--- AVAILABLE DATA ---

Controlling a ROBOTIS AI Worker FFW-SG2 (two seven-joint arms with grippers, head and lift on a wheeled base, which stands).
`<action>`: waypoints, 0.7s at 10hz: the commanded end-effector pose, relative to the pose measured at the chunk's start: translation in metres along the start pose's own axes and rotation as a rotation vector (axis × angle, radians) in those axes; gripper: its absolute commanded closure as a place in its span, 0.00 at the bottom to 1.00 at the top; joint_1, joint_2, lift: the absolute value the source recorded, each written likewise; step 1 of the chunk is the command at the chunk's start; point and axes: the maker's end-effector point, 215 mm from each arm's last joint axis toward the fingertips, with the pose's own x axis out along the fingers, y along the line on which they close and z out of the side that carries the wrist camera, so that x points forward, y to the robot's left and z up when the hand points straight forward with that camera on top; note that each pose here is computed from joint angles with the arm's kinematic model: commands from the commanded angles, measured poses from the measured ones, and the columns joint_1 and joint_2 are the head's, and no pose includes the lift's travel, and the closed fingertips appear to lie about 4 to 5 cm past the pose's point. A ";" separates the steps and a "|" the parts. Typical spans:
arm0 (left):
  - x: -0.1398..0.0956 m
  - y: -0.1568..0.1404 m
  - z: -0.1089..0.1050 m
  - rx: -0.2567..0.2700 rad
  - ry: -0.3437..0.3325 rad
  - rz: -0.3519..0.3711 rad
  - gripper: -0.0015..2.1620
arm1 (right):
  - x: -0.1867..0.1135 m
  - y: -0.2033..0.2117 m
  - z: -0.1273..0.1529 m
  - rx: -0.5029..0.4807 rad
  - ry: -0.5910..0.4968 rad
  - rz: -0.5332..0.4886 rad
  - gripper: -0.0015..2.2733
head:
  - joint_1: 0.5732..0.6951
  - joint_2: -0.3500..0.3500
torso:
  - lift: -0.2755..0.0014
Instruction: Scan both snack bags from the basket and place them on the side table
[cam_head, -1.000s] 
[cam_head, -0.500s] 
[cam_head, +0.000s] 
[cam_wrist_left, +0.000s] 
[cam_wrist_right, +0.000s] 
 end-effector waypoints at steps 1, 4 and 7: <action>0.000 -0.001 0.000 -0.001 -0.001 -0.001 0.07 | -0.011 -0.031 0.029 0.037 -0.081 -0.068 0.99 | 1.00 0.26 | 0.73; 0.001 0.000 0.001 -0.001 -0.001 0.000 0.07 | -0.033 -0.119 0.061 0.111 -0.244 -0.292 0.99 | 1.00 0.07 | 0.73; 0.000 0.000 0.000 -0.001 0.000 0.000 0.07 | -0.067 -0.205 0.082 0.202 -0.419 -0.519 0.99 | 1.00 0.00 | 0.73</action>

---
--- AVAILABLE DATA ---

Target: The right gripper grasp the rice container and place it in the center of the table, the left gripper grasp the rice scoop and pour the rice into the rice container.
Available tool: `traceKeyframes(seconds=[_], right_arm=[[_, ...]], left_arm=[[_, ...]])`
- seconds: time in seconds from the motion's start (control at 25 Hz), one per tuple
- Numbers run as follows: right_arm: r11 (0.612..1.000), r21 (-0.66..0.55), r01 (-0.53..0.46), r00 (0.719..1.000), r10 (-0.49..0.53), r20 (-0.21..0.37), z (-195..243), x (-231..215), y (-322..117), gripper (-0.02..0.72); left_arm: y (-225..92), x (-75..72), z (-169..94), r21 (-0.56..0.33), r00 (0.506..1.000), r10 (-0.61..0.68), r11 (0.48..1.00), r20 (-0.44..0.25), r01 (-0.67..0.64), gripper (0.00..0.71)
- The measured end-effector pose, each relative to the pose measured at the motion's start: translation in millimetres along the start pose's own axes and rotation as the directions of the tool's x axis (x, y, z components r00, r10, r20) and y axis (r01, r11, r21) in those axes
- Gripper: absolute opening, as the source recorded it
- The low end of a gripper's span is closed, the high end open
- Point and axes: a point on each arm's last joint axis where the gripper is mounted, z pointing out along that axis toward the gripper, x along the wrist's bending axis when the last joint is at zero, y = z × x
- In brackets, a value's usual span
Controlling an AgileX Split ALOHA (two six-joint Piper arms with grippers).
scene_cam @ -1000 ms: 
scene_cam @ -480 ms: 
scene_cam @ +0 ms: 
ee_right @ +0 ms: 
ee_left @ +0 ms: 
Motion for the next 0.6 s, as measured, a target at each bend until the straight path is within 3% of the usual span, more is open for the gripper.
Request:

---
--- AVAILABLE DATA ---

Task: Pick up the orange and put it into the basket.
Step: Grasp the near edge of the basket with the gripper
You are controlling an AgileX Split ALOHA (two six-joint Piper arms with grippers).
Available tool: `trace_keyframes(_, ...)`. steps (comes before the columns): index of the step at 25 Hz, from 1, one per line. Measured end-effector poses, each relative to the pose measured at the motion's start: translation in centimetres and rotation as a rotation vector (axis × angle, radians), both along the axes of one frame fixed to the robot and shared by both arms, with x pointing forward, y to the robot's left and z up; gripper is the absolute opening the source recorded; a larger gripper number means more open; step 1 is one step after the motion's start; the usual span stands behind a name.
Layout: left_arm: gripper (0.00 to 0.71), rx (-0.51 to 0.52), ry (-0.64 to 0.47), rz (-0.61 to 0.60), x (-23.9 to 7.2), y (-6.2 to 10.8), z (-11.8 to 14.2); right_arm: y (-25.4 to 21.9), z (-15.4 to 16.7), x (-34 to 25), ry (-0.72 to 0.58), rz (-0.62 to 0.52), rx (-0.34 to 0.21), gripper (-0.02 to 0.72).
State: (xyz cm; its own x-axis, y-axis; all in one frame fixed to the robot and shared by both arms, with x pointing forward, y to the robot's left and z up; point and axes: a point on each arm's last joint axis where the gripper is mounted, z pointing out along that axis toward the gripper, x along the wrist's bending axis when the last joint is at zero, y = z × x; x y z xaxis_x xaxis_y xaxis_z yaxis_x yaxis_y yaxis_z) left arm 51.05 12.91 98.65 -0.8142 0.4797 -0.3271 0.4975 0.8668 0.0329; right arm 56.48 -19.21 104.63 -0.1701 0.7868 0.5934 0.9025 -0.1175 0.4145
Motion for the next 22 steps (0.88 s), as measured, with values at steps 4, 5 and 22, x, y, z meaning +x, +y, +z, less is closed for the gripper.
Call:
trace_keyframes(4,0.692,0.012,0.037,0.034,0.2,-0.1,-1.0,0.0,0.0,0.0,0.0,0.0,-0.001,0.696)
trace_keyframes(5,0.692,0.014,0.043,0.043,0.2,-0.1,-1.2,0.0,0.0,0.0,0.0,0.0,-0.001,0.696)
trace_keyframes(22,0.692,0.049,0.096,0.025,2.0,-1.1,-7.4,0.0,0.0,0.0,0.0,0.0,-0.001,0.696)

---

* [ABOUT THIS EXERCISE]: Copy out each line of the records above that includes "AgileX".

* [SOLUTION BELOW]:
Controlling an AgileX Split ALOHA (two six-joint Piper arms with grippers).
You are controlling an AgileX Split ALOHA (two six-joint Piper arms with grippers).

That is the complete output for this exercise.